Even many of the scientists involved in the project, and most academicians who knew anything about it, didn't believe it would work. But the Soviets did, and that's what really mattered.

Hey was in a unique position to write this book. He retired a few years ago as a senior administrator at Sandia National Laboratories, one of the country's leading weapons labs, and he had access to many of the prime movers in Star Wars, both in the United States and the Soviet Union.

He calls his story an "enigma" because it's still not clear how much of a role Star Wars played in ending the Cold War.

There were many factors, of course. But the Soviet Union was in deep trouble, both economically and politically, with a military budget that was strangling the country.

Its only claim to super-power status was its war machine, and it maintained that status by building the largest nuclear arsenal in the world.

If the United States built an anti-missile system that really worked, it could force the Soviets to do the same, thus producing another arms race that the Kremlin couldn't afford.

Reagan was counting on that when he dropped his bombshell on national television, just hours after some of his closest advisers learned what he was going to say.

"What if free people could live secure in the knowledge that their security did not rest upon the threat of instant U.S. retaliation to deter a Soviet attack, that we could intercept and destroy strategic ballistic missiles before they reached our own soil or that of our allies?" he asked.

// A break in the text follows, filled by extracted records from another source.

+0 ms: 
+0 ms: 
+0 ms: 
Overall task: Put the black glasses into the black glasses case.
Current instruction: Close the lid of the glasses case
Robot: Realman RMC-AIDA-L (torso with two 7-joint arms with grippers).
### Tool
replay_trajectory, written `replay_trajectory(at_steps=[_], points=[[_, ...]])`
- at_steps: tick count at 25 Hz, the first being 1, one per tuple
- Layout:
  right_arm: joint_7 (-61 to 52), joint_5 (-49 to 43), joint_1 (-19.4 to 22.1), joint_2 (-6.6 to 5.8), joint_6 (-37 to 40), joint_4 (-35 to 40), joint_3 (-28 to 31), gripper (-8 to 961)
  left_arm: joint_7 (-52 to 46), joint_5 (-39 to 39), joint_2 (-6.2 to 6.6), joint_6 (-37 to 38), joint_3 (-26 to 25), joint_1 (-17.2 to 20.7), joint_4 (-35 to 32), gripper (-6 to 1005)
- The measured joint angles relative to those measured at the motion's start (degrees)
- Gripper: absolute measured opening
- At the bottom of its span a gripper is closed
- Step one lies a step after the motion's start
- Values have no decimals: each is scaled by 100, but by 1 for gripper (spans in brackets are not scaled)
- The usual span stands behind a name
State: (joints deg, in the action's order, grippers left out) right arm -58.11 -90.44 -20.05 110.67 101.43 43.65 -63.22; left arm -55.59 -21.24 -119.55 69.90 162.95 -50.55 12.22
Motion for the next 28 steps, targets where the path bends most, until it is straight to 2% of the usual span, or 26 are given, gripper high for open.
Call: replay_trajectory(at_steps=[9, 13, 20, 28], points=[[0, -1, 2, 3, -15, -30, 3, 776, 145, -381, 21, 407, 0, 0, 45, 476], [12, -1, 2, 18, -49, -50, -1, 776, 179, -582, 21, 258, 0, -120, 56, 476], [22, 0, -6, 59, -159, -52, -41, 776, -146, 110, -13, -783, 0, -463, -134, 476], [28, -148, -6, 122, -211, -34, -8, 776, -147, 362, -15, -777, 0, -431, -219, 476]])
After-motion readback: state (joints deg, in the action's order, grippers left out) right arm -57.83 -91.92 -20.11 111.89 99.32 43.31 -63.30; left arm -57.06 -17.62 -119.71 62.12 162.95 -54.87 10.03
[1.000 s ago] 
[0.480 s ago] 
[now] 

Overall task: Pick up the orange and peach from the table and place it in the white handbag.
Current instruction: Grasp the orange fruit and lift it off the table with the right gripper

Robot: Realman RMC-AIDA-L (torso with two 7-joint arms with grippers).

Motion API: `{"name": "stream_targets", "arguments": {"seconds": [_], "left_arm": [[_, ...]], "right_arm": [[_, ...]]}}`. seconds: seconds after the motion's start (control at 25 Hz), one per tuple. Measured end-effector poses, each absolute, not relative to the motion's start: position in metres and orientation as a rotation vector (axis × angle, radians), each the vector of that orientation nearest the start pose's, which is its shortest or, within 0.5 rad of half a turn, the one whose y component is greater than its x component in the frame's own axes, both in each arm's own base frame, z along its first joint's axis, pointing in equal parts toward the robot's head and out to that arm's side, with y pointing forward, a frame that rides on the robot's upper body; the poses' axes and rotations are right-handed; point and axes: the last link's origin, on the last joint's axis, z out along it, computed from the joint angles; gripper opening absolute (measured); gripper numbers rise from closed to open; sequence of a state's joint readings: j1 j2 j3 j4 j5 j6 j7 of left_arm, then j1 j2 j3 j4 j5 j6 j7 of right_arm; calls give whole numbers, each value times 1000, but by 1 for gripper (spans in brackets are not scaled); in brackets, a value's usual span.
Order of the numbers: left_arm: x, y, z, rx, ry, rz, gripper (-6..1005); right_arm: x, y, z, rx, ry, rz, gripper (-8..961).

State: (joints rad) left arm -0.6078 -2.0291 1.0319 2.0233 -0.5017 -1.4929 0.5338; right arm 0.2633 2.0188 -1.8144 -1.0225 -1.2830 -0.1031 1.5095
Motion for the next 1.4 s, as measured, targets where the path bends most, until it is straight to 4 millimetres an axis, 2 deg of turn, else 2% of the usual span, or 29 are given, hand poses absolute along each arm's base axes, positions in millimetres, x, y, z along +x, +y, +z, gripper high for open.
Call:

He went on to say that "current technology has attained a level of sophistication where it's reasonable for us to begin this effort."

He offered no details, but his brief comments sent thunderbolts around the world.

The Kremlin was working on its own missile defense program, despite claims to the contrary, though it was nothing on the scale suggested by Reagan. But Soviet leaders and scientists also knew that only one country had the resources, and the track record, that might lead to success. That was the United States.

Into the fray came the unlikely figure of Mikhail Gorbachev, a new type of Soviet leader, who was deeply disturbed by what he heard coming out of Washington. He told a meeting of the Communist Party of the Soviet Union: "The West clearly wants to pull us into a second scenario of the arms race."

"They are counting on our military exhaustion," he said. Meanwhile, he said, "We are stealing everything from the people, and turning the country into a military camp."

Yet it really wasn't clear, even toward the end, what Star Wars was all about.

Gerald Yonas, a brilliant physicist who ended up masterminding much of the program, said after it was over that the Strategic Defense Initiative wasn't about space-borne battle stations, or x-ray lasers that could shoot missiles out of the sky, or any of the other far-fetched concepts that earned Star Wars its nickname.

"It was a program about human behavior, as indeed deterrence was always a program about human behavior," he wrote. "It was never something to write equations about. It was about psychology."

Did even he believe it was possible to build a 100 percent effective shield that would protect the entire nation, as envisioned by Reagan? Nope.

"I don't know any technical person who believed all of the stuff we said," Yonas told Hey. "We knew it was a game. But the Soviets believed it. They went around in public claiming it was nuts, while privately worrying about the problem and trying to get us to give it up."

Star Wars is gone now, and in its place we have a scaled-down version of missile defense, and even that has a spotty record. But North Korea has given it new life. Let's hope we never have to find out if it really works.